Input for this task
= = = = =

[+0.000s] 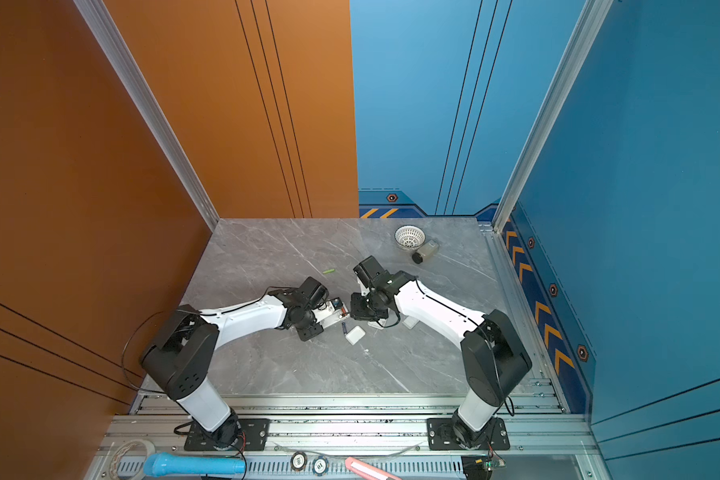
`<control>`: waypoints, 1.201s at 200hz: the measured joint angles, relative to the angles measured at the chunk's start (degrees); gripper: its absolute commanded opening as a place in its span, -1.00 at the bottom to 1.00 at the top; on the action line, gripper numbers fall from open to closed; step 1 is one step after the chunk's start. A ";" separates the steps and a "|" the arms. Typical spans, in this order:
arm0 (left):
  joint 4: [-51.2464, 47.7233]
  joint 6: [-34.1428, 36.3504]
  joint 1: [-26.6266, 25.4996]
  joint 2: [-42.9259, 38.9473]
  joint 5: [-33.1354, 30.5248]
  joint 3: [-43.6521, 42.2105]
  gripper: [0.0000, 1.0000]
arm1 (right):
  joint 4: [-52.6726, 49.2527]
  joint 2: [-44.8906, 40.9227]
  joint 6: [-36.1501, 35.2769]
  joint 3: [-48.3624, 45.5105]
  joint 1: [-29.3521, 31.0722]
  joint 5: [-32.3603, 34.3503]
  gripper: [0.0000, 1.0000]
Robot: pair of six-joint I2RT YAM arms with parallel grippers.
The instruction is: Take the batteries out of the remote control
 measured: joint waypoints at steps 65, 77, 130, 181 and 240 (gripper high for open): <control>0.28 -0.28 0.44 0.02 -5.05 0.00 -1.00 | -3.72 -1.14 0.02 0.39 -0.15 -1.07 -1.00; 0.39 -0.50 0.72 0.02 -6.56 0.00 -1.00 | -5.01 -1.16 0.04 0.33 -0.15 -1.84 -1.00; 0.63 -0.68 0.90 0.11 -8.94 0.00 -1.00 | -7.10 -4.28 0.11 -1.33 -0.24 -1.97 -1.00; -3.26 -3.37 4.35 2.25 -3.50 3.37 -0.81 | -6.45 -8.20 0.50 -1.29 -3.67 1.44 -1.00; -14.38 -15.06 5.25 4.02 4.52 9.01 -0.05 | -3.61 -10.69 3.50 -2.14 -6.45 3.30 -1.00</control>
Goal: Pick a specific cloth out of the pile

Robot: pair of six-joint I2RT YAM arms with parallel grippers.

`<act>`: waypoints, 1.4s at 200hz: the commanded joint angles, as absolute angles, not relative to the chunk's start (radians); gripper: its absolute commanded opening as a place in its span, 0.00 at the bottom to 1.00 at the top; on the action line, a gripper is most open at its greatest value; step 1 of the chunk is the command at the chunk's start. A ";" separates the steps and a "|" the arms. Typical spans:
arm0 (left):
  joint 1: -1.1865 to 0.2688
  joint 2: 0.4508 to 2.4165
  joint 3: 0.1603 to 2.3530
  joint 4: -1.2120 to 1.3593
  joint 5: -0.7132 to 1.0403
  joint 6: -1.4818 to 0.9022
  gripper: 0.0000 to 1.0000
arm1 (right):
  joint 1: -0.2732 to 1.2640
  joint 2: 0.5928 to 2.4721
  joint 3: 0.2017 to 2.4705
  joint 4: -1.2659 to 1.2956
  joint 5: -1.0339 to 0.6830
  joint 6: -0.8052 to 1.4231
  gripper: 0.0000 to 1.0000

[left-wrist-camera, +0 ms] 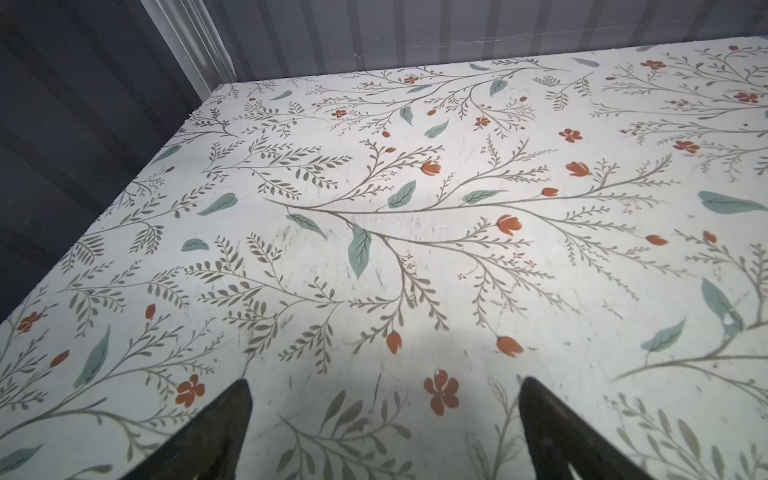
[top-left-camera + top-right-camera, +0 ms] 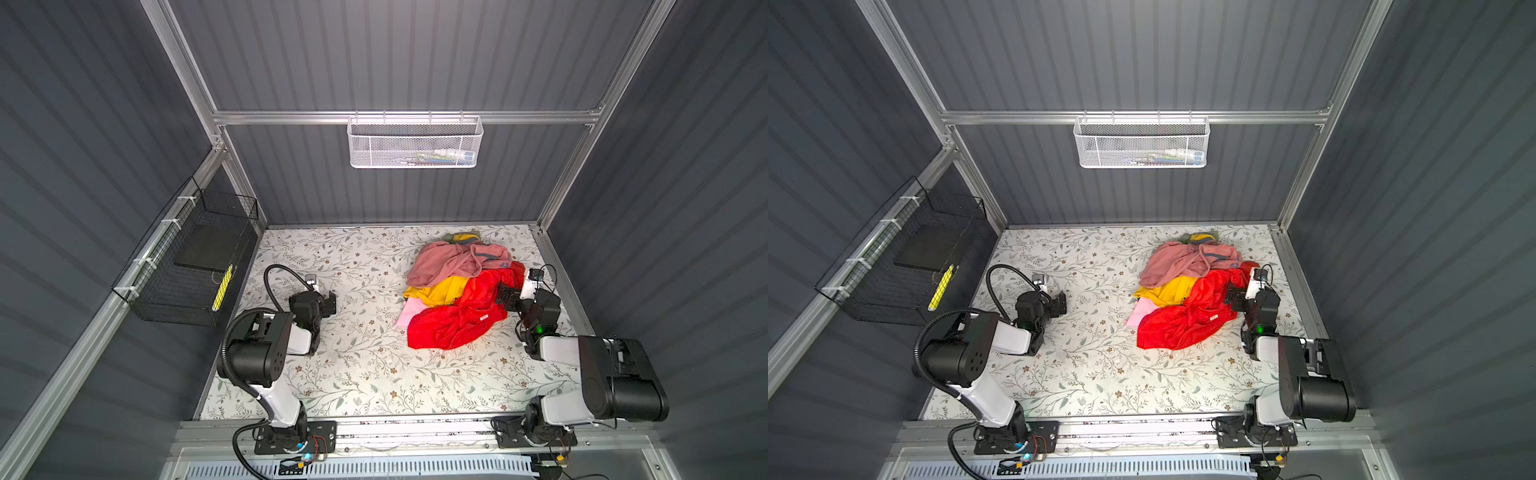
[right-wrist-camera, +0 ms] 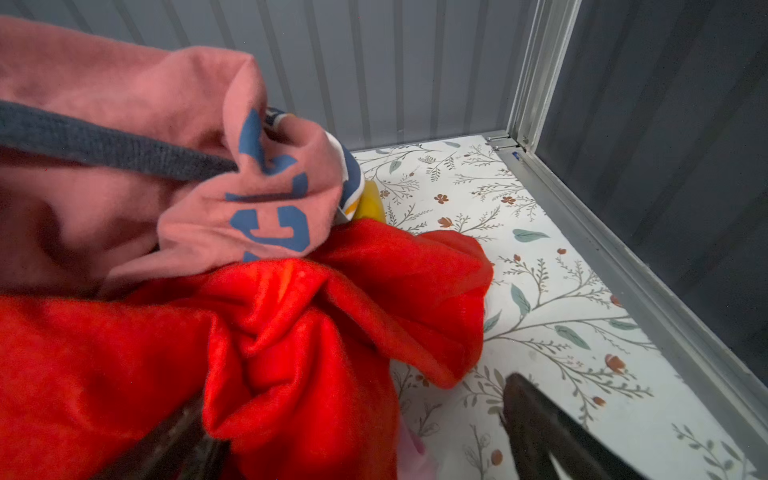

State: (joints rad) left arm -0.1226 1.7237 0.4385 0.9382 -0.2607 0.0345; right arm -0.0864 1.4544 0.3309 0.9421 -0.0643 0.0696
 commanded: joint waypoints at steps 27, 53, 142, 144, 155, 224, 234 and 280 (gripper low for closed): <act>-0.114 1.716 0.448 0.956 -0.258 0.043 1.00 | -0.095 1.460 0.327 0.971 -0.086 0.066 0.99; -0.114 1.717 0.450 0.953 -0.256 0.046 1.00 | -0.094 1.458 0.328 0.971 -0.083 0.066 0.99; -0.105 1.712 0.461 0.938 -0.238 0.041 1.00 | -0.094 1.431 0.340 0.934 -0.069 0.074 0.99; -0.105 1.710 0.465 0.935 -0.237 0.043 1.00 | -0.095 1.427 0.342 0.927 -0.068 0.075 0.99; -0.104 1.654 0.504 0.821 -0.205 0.055 1.00 | -0.094 1.364 0.381 0.796 -0.054 0.085 0.99; -0.104 1.395 0.712 0.171 -0.112 -0.264 1.00 | -0.109 0.959 0.561 0.116 -0.136 0.280 0.98; -0.106 1.386 0.707 0.159 -0.093 -0.299 1.00 | -0.097 0.918 0.574 0.090 -0.178 0.273 0.94; -0.111 1.369 0.655 0.153 -0.140 -0.427 1.00 | 0.215 0.920 0.701 -0.112 0.028 0.118 0.88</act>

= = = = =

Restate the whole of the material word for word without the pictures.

[+0.000s] 
`<control>`: waypoints, 1.201s at 200hz: the measured joint angles, relative to the angles measured at the chunk's start (degrees); gripper: its absolute commanded opening as a place in its span, -1.00 at the bottom to 1.00 at the top; on the action line, gripper numbers fall from open to closed; step 1 is one step after the chunk's start. A ";" separates the steps and a "|" the arms. Typical spans, in this order:
arm0 (left):
  joint 4: [-51.2464, 47.7233]
  joint 6: [-34.1428, 36.3504]
  joint 1: [-26.6266, 25.4996]
  joint 2: [-42.9259, 38.9473]
  joint 5: [-33.1354, 30.5248]
  joint 3: [-43.6521, 42.2105]
  gripper: [0.0000, 1.0000]
arm1 (right):
  joint 4: [-52.6726, 49.2527]
  joint 2: [-44.8906, 40.9227]
  joint 6: [-36.1501, 35.2769]
  joint 3: [-48.3624, 45.5105]
  joint 1: [-29.3521, 31.0722]
  joint 5: [-32.3603, 34.3503]
  gripper: [0.0000, 1.0000]
Robot: pair of six-joint I2RT YAM arms with parallel grippers.
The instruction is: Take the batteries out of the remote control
 measured: joint waypoints at steps 65, 77, 130, 181 and 240 (gripper high for open): <control>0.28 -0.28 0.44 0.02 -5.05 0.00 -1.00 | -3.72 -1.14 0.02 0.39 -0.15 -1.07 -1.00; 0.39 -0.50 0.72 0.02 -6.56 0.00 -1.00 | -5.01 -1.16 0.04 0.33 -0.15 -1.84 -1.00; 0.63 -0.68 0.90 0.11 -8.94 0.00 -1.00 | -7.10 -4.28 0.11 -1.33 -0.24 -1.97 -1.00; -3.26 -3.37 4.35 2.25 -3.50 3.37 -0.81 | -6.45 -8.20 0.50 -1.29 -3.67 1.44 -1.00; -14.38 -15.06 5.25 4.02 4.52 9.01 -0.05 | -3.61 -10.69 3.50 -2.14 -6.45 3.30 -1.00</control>
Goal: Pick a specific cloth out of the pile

Robot: pair of six-joint I2RT YAM arms with parallel grippers.

`<act>`: waypoints, 1.4s at 200hz: the commanded joint angles, as absolute angles, not relative to the chunk's start (radians); gripper: its absolute commanded opening as a place in its span, 0.00 at the bottom to 1.00 at the top; on the action line, a gripper is most open at its greatest value; step 1 of the chunk is the command at the chunk's start. A ";" separates the steps and a "|" the arms. Typical spans:
arm0 (left):
  joint 1: -1.1865 to 0.2688
  joint 2: 0.4508 to 2.4165
  joint 3: 0.1603 to 2.3530
  joint 4: -1.2120 to 1.3593
  joint 5: -0.7132 to 1.0403
  joint 6: -1.4818 to 0.9022
  gripper: 0.0000 to 1.0000
arm1 (right):
  joint 1: -0.2732 to 1.2640
  joint 2: 0.5928 to 2.4721
  joint 3: 0.2017 to 2.4705
  joint 4: -1.2659 to 1.2956
  joint 5: -1.0339 to 0.6830
  joint 6: -0.8052 to 1.4231
  gripper: 0.0000 to 1.0000

[left-wrist-camera, +0 ms] 
[top-left-camera + top-right-camera, +0 ms] 
[right-wrist-camera, +0 ms] 

State: (joints rad) left arm -0.1226 1.7237 0.4385 0.9382 -0.2607 0.0345; right arm -0.0864 1.4544 0.3309 0.9421 -0.0643 0.0696
 commanded: joint waypoints at steps 27, 53, 142, 144, 155, 224, 234 and 280 (gripper low for closed): <act>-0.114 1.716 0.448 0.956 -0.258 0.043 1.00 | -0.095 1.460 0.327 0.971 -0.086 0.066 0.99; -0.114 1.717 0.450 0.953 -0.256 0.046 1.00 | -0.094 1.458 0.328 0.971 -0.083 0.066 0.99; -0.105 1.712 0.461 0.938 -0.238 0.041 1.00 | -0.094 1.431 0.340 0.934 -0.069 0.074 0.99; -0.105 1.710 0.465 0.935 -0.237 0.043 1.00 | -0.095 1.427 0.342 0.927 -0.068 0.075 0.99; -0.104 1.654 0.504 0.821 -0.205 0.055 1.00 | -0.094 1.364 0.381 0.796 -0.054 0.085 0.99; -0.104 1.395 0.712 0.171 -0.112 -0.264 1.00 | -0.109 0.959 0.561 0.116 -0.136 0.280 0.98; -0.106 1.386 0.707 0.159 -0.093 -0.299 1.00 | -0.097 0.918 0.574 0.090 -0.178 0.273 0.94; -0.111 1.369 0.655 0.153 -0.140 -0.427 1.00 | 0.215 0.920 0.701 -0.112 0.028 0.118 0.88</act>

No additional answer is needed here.